» **Your task**
Please repeat only the stretch of records running from the first line through the line that contains "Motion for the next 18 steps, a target".
___ Information shown ___
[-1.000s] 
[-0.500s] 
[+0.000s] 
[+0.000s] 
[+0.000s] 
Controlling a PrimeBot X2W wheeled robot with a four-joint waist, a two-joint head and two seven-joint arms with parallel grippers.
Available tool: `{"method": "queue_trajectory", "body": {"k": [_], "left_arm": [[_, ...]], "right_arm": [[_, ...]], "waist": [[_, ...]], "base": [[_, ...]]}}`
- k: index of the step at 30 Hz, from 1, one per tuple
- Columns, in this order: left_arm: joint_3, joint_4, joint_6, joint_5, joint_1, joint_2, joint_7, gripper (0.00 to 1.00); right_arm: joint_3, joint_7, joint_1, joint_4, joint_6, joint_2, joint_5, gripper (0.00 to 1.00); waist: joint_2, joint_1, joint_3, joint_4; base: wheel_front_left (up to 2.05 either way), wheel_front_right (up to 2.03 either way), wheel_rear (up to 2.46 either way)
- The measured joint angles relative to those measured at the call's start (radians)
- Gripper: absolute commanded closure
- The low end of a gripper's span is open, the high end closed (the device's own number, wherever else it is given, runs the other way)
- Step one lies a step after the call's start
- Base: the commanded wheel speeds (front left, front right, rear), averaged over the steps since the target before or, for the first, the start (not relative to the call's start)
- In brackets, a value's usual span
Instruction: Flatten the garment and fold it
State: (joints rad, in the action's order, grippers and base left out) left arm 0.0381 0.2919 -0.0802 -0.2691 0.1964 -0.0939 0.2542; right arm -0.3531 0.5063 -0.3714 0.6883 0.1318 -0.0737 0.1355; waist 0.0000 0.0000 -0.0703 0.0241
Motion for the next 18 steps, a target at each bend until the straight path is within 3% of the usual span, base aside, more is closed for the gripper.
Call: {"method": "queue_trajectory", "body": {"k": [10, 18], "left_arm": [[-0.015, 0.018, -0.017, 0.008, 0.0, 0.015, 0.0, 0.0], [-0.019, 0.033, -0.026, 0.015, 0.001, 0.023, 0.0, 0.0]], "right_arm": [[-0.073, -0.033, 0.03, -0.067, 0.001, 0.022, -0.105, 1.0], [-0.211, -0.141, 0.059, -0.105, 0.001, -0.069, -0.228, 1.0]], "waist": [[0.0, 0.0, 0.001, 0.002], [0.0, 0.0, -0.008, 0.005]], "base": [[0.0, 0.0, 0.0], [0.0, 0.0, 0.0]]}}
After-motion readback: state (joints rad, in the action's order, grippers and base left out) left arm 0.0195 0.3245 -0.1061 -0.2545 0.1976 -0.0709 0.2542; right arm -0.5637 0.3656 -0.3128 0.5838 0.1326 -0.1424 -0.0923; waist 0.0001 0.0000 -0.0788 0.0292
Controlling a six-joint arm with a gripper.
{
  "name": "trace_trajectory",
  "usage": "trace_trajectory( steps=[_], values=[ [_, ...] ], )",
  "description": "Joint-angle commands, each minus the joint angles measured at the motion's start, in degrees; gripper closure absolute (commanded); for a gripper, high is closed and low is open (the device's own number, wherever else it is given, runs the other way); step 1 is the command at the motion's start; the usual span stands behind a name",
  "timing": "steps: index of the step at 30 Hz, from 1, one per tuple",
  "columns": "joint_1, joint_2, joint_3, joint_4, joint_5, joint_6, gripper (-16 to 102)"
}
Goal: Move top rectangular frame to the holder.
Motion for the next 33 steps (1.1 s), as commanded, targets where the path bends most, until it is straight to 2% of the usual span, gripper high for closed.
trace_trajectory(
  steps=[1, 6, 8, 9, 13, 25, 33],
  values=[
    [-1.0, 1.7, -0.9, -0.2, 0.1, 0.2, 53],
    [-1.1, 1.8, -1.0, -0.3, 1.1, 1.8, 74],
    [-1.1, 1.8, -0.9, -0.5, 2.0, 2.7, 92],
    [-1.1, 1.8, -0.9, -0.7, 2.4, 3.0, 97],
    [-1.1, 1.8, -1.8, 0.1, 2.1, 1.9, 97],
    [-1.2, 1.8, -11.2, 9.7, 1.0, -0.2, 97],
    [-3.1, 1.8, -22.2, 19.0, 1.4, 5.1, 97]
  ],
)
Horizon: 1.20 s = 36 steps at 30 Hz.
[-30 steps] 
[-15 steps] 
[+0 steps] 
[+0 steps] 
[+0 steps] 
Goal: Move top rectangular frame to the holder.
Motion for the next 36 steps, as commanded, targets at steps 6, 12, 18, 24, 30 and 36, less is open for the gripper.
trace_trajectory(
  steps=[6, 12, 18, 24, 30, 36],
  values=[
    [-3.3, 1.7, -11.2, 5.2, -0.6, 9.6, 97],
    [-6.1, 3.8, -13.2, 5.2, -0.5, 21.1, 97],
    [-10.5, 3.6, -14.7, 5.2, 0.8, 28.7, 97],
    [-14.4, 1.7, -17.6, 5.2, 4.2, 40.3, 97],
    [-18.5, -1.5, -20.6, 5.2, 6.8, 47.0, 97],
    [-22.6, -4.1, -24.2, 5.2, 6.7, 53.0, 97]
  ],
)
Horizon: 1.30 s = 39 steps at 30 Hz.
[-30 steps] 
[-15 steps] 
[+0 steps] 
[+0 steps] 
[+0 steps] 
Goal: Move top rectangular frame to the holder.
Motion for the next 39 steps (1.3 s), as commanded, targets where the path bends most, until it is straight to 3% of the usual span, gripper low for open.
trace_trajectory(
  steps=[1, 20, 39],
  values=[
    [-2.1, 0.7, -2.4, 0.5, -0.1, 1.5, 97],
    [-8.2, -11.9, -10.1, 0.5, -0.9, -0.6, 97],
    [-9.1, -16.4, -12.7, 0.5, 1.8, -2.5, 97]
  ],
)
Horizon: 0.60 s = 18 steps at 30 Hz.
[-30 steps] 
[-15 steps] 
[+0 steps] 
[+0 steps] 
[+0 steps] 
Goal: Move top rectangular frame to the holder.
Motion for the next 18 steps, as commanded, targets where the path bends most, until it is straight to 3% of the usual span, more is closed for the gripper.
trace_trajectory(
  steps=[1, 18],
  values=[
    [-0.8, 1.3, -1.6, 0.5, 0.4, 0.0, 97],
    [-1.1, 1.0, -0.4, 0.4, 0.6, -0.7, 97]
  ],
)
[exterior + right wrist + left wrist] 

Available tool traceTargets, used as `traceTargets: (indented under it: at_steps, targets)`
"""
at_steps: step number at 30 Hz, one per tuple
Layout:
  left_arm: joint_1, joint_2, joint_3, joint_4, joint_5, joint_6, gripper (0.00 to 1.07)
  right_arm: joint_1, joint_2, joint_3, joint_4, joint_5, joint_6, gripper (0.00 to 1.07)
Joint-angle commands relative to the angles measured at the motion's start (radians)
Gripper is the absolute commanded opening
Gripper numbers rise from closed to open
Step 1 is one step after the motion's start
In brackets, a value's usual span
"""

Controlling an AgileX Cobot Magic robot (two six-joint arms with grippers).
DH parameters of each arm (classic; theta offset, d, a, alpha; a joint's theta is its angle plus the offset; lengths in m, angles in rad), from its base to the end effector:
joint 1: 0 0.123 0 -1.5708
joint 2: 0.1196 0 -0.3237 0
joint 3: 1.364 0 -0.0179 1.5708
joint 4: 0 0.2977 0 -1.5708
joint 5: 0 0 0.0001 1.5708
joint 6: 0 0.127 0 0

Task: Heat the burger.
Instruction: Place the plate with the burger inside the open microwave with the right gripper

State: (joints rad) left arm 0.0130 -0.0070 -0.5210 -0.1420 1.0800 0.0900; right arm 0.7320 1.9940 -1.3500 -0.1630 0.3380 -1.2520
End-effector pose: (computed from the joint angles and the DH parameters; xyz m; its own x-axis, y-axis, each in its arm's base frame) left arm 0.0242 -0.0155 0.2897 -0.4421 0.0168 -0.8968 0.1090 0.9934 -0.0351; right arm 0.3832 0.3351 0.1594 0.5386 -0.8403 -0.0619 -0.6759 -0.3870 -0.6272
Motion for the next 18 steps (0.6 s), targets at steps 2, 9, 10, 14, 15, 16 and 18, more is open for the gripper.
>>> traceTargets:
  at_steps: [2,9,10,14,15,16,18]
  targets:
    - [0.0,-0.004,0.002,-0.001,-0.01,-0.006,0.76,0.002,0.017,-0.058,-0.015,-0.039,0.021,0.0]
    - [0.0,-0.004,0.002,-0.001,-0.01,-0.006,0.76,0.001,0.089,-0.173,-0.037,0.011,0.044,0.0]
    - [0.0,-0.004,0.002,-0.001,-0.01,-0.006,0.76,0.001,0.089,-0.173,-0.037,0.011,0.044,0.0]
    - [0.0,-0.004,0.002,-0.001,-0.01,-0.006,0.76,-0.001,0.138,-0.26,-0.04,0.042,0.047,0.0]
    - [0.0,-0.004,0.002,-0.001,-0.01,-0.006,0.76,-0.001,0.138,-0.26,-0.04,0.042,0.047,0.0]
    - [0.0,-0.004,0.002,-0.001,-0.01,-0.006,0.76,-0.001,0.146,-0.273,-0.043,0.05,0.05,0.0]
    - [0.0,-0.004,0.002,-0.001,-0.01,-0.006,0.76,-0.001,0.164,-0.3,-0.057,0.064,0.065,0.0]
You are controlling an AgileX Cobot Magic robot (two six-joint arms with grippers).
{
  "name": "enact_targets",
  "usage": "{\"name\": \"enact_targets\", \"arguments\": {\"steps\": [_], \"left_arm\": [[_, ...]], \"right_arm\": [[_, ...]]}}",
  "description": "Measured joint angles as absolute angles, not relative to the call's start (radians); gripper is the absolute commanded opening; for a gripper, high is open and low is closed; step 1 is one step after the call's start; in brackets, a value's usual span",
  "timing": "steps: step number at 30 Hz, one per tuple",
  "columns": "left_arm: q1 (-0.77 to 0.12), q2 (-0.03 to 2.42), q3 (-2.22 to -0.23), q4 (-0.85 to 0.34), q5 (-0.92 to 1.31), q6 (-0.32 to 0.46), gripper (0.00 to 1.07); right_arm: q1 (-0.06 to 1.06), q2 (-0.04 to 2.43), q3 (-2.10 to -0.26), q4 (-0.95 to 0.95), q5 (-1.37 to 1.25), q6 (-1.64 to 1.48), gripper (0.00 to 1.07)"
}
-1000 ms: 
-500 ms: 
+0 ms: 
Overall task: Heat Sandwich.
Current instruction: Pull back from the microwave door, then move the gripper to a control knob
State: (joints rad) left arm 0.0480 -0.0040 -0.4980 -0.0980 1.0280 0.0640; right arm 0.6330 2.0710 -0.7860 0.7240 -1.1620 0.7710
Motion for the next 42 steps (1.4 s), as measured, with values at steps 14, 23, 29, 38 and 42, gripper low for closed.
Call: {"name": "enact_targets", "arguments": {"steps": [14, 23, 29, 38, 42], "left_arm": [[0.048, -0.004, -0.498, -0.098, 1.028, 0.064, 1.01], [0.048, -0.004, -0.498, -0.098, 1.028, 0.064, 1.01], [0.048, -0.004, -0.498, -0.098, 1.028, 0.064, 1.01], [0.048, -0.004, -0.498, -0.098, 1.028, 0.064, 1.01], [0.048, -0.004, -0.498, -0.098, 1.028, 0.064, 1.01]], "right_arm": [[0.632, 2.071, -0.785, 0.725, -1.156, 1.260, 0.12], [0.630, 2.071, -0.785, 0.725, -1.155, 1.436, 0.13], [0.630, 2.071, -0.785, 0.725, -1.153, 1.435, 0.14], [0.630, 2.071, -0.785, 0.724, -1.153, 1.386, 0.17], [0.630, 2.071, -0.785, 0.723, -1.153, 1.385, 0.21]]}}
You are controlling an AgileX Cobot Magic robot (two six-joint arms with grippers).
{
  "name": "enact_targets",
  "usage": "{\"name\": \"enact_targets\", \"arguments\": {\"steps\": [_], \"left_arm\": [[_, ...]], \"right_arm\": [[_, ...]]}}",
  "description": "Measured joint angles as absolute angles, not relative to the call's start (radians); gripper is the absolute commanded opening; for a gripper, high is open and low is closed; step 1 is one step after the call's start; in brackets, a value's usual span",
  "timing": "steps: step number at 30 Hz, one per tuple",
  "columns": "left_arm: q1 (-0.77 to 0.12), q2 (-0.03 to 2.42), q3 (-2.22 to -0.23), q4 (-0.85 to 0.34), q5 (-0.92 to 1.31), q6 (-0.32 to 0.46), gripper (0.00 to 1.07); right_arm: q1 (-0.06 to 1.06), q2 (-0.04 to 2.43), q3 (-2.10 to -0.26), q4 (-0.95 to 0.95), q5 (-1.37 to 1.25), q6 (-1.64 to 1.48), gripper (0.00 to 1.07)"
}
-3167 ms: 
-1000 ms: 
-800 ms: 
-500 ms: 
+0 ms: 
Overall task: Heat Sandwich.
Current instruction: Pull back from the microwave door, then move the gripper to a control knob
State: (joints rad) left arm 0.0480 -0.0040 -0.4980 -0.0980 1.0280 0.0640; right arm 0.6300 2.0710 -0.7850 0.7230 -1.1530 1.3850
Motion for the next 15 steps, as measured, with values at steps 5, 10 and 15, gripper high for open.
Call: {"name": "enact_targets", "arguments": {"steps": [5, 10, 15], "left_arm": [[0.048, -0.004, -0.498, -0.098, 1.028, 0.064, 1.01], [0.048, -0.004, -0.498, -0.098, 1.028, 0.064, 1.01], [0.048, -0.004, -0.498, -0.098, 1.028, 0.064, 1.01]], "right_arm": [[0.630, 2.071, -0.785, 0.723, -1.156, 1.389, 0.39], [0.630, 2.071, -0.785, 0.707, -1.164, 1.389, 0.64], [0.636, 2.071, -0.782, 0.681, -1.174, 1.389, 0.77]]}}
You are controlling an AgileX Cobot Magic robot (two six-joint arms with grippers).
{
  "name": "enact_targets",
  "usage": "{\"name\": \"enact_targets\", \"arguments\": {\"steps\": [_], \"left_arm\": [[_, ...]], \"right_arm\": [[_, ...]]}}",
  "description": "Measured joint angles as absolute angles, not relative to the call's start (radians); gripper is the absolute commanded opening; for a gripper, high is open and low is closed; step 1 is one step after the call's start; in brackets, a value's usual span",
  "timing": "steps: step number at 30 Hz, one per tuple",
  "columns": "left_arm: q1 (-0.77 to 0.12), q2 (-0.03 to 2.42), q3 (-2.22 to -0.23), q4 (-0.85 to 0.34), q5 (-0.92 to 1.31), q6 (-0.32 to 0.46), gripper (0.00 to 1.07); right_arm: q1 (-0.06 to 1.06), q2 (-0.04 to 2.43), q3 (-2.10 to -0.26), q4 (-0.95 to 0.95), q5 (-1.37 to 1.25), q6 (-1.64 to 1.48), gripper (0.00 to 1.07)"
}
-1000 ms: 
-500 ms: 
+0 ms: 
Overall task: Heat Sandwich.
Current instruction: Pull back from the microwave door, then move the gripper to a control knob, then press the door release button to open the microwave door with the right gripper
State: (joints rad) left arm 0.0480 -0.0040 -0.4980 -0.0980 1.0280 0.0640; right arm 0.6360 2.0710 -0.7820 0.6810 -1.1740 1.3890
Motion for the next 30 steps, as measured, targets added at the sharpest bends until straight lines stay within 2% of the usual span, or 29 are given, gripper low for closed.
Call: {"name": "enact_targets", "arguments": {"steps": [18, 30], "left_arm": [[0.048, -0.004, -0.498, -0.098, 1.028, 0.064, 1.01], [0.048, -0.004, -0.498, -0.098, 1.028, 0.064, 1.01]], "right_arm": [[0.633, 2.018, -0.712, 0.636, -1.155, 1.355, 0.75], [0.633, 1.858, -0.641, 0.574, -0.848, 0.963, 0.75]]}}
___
» **Solution for this task**
[-1.000s] 
[-0.500s] 
[+0.000s] 
[+0.000s] 
[+0.000s] 
Controlling a PrimeBot X2W wheeled robot with a four-joint waist, a two-joint head and two seven-joint arms with parallel grippers.
Available tool: `{"method": "queue_trajectory", "body": {"k": [_], "left_arm": [[_, ...]], "right_arm": [[_, ...]], "waist": [[_, ...]], "base": [[_, ...]]}}`
- k: index of the step at 30 Hz, from 1, one per tuple
- Columns, in this order: left_arm: joint_3, joint_4, joint_6, joint_5, joint_1, joint_2, joint_7, gripper (0.00 to 1.00); right_arm: joint_3, joint_7, joint_1, joint_4, joint_6, joint_2, joint_5, gripper (0.00 to 1.00); waist: joint_2, joint_1, joint_3, joint_4; base: wheel_front_left (up to 2.05 either way), wheel_front_right (up to 2.03 either way), wheel_rear (up to 2.46 either way)
- The measured joint angles relative to those measured at the call's start (radians)
- Gripper: absolute commanded closure
- The low end of a gripper's span is open, the high end closed (the device's own number, wherever else it is given, runs the other way)
- Step one lies a step after the call's start
- Base: the commanded wheel speeds (front left, front right, rear), averaged over the steps since the target before or, for the first, the start (not relative to the call's start)
- In brackets, a value's usual span
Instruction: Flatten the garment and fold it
State: (joints rad, in the action's order, grippers and base left out) left arm 0.0381 0.2919 -0.0802 -0.2691 0.1964 -0.0939 0.2542; right arm -0.3531 0.5063 -0.3714 0.6883 0.1318 -0.0737 0.1355; waist 0.0000 0.0000 -0.0703 0.0241
Motion for the next 18 steps, a target at each bend until the straight path is within 3% of the usual span, base aside, more is closed for the gripper.

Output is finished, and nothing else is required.